先日旅仲間とともに南房総の最南端に行った。翌日の帰り道、とある寿司屋さんに寄った。店の前の狭い駐車場すれすれに車を停め、のれんをくぐる。
やさしそうな、いかにも寿司屋さんというふうな女将さんのひと声に乗せられ、カウンター席に座る。そして地魚ランチを4人とも注文する。
女将にひきかえ、そこの店主。つまり旦那の印象がひときわ目立った。寡黙に寿司を握るその姿は、いかにも年期の入った握りひとすじという表現が似合う、年の頃60歳を超えているだろうか。愛想は決していいいとは言えず、握っている時の寿司屋特有のお愛想言葉もない。ぶっきらぼうな店主だなとその時は思った。

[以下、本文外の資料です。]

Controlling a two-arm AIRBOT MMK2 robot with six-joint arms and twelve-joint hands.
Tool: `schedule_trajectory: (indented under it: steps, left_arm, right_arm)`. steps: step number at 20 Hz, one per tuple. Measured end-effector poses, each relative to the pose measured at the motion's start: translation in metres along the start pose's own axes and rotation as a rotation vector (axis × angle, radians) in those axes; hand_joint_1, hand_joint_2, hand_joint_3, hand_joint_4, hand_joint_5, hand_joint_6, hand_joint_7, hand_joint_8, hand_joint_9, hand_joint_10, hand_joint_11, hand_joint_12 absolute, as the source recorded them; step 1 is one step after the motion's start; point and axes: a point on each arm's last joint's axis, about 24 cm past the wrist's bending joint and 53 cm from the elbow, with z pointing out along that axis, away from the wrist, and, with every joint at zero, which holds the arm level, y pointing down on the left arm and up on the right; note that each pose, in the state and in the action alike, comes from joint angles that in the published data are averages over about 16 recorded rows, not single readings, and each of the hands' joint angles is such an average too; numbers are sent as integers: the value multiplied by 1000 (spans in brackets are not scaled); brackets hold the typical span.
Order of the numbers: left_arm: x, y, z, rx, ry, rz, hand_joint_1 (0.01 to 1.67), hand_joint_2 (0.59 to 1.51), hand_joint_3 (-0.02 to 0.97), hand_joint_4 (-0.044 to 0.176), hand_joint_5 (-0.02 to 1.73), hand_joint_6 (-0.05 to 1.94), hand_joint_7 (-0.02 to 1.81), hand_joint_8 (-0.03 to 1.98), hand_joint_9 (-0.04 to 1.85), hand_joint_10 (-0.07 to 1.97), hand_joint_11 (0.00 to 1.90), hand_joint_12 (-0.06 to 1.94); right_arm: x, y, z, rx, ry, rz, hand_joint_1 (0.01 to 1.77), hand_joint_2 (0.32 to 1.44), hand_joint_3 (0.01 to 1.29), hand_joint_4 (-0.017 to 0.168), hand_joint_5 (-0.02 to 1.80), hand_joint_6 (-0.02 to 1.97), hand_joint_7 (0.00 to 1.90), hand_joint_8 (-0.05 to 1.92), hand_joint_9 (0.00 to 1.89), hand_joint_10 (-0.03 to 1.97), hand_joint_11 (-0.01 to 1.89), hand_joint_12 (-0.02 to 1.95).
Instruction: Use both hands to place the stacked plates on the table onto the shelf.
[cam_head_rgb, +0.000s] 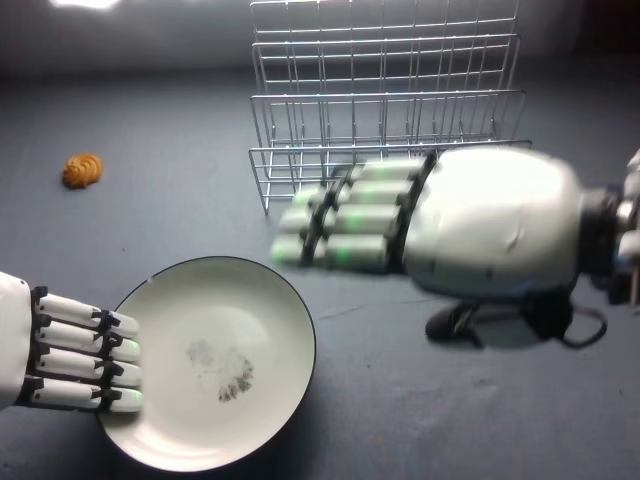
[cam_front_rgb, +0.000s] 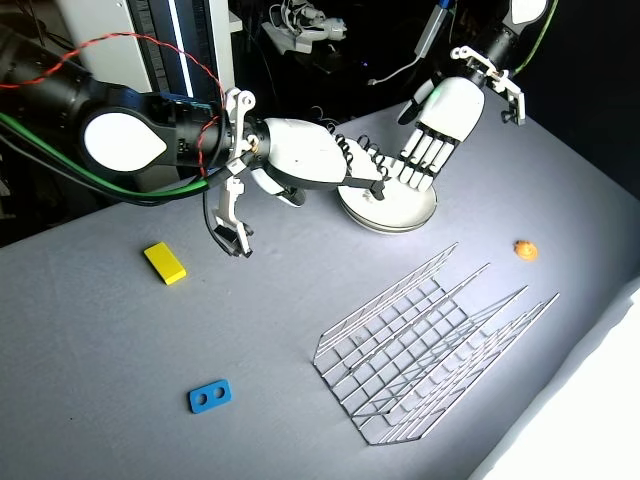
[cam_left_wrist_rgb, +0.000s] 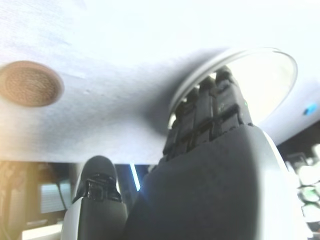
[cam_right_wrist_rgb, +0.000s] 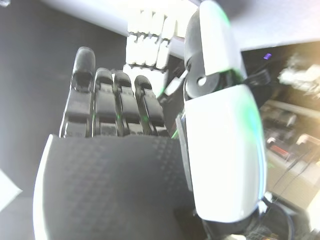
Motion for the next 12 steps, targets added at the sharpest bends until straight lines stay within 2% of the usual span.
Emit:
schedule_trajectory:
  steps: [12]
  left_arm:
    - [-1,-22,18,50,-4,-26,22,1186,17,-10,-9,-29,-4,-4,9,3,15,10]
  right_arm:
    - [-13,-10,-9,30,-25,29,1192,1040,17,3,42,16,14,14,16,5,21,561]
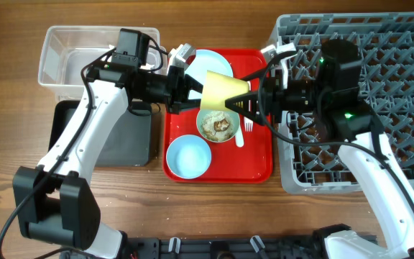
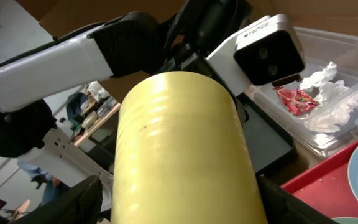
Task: Sort waste into correct bins and load items into the dishwasher rack
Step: 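Lift the yellow cup and hand it to the right gripper, then place the yellow cup upside down in the rack with right gripper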
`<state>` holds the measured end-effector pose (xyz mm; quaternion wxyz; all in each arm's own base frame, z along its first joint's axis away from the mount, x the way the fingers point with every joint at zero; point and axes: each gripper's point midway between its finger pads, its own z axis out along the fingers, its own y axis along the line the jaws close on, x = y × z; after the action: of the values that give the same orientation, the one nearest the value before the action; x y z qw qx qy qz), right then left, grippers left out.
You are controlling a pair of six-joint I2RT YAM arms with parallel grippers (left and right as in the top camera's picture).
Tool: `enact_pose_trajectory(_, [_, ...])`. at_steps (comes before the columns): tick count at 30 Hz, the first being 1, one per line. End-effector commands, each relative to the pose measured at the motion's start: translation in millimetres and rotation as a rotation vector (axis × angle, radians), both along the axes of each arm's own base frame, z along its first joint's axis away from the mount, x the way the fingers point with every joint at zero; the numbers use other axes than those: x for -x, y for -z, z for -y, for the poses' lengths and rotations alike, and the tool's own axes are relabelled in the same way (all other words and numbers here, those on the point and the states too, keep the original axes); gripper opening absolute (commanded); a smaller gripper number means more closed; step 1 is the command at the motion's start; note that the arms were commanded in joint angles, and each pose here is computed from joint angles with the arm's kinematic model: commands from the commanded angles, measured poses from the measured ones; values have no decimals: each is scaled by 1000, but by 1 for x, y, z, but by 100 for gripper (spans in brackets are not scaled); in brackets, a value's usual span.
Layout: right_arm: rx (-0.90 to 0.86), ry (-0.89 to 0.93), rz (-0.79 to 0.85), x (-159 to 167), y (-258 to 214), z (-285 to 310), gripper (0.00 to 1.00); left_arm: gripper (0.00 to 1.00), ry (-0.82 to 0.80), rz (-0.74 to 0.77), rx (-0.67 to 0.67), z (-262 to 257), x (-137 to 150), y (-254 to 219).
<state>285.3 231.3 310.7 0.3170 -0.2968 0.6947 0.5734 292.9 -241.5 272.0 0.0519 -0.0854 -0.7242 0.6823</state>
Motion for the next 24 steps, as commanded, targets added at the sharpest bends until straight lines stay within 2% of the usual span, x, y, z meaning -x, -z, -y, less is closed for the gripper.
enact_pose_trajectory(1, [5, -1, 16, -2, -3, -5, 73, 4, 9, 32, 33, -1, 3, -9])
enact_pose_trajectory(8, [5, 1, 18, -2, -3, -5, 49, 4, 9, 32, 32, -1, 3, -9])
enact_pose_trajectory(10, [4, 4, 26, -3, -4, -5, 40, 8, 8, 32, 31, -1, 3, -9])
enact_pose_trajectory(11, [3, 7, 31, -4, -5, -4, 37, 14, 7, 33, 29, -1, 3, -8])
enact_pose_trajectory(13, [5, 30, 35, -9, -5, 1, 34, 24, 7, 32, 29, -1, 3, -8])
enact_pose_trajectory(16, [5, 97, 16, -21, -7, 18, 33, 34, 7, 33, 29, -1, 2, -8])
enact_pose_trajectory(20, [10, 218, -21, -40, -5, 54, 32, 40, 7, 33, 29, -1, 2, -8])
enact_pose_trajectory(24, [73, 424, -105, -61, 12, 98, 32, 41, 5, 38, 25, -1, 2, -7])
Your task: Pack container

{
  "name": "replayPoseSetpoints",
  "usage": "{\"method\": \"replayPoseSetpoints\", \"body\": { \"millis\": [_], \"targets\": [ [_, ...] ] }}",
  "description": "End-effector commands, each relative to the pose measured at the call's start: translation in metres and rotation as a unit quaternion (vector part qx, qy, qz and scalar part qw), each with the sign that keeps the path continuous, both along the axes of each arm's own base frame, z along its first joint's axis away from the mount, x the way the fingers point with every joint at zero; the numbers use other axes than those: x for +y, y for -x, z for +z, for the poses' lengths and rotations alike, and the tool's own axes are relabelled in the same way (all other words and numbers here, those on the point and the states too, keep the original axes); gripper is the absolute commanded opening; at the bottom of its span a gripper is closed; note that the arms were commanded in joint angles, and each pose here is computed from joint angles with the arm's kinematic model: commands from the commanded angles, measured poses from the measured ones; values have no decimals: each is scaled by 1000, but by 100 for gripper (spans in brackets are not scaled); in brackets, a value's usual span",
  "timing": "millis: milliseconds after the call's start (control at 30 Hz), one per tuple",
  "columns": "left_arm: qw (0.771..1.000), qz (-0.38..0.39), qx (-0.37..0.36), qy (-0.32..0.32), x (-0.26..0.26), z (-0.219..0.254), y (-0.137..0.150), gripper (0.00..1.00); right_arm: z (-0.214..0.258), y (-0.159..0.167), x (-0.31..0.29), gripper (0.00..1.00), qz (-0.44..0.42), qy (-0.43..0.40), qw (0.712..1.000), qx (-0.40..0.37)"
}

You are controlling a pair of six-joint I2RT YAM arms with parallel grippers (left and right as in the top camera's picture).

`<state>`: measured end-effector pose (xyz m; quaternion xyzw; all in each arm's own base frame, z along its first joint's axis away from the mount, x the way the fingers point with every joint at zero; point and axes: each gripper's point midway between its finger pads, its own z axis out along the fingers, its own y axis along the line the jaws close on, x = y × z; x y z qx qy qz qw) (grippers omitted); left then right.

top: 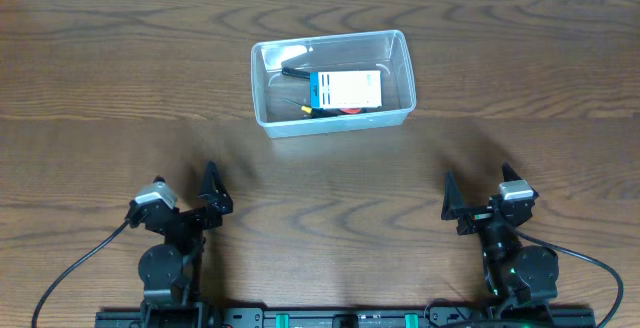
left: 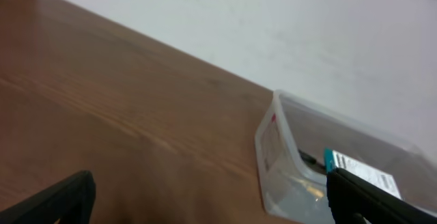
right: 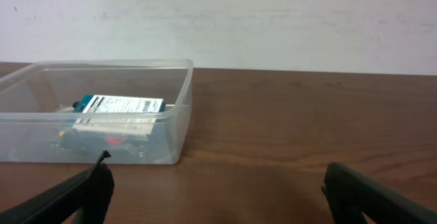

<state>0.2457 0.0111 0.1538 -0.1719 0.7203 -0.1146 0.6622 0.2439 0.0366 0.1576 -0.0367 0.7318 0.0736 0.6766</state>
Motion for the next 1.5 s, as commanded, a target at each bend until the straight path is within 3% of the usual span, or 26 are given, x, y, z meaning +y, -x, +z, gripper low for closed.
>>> {"method": "replayPoseSetpoints", "body": {
  "millis": [0,67,267,400,1467],
  "targets": [
    [1000,4,12,4,1,-9,1,98,0,1,3,99,7,5,1000,-2],
    [1000,2,22,-6,1,-14,2,98,0,1,3,99,8,5,1000,-2],
    [984,-20,39,-175,1,-17,2,98,0,1,3,99,7,5,1000,-2],
    [970,-28,43,-239,1,-17,2,98,0,1,3,99,7,5,1000,-2],
    [969,-36,52,-239,-1,-22,2,98,0,1,3,99,7,5,1000,-2]
  ]
}}
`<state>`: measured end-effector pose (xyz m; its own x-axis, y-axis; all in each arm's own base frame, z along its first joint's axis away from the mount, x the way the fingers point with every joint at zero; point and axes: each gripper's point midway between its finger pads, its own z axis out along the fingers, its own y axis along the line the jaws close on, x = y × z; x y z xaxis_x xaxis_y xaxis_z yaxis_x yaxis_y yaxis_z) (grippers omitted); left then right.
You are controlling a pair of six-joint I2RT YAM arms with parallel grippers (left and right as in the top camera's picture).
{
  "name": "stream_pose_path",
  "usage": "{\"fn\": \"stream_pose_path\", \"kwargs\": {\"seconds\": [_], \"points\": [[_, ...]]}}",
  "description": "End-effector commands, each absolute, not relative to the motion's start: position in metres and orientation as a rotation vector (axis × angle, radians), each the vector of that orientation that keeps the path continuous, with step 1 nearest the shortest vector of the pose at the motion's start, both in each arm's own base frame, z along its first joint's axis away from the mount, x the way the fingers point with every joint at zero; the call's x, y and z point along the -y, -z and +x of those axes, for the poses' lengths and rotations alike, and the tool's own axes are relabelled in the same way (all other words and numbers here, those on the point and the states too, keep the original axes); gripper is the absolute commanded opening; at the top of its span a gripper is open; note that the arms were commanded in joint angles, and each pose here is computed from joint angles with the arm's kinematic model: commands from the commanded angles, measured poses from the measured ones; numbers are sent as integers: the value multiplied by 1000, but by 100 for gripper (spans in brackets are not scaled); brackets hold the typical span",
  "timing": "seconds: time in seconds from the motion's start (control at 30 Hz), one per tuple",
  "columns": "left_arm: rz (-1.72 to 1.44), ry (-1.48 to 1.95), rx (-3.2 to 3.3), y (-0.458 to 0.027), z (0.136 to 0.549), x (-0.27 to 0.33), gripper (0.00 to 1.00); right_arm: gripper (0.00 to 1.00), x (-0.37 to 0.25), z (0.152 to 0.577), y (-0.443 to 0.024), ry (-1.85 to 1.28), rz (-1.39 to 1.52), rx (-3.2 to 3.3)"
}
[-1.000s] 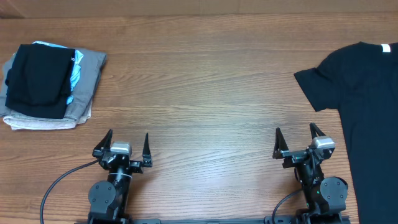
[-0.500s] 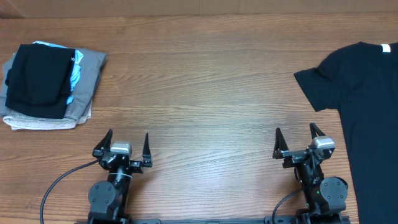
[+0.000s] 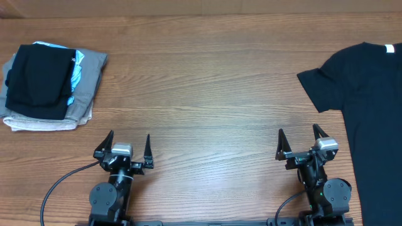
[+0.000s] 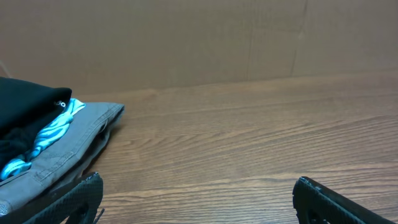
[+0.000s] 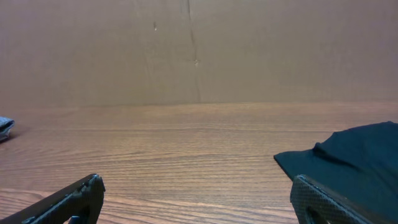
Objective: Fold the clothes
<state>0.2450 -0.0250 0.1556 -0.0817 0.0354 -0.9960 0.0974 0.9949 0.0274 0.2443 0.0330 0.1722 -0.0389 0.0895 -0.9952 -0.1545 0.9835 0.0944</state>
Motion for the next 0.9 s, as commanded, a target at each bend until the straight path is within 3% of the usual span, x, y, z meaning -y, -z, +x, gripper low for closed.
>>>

そして、出された地魚の寿司を私たちは食べ始めた。何の寿司だがわからず、一口二口と口に運んだ時、何かカタカナで書かれた紙を店主が無口で出してきた。
それは4品を横に、3段書きの、私たちの食べる寿司の名前であった。タチウオとサユリしかわからなかった私には、他の10品の名をしみじみと読み始めた。左からヒラメ、ブダイ、メダイ、イラ、ブリ、イサキ、ホウボウ、タチウオ、サヨリ、アンコウ、ハタ、クロダイ。
読んでから、そのご主人の心中を思ってみる。やさしくて、意地があり、我が道を行く、寡黙な男の生きざまが私にはとても快く思えてならなかった。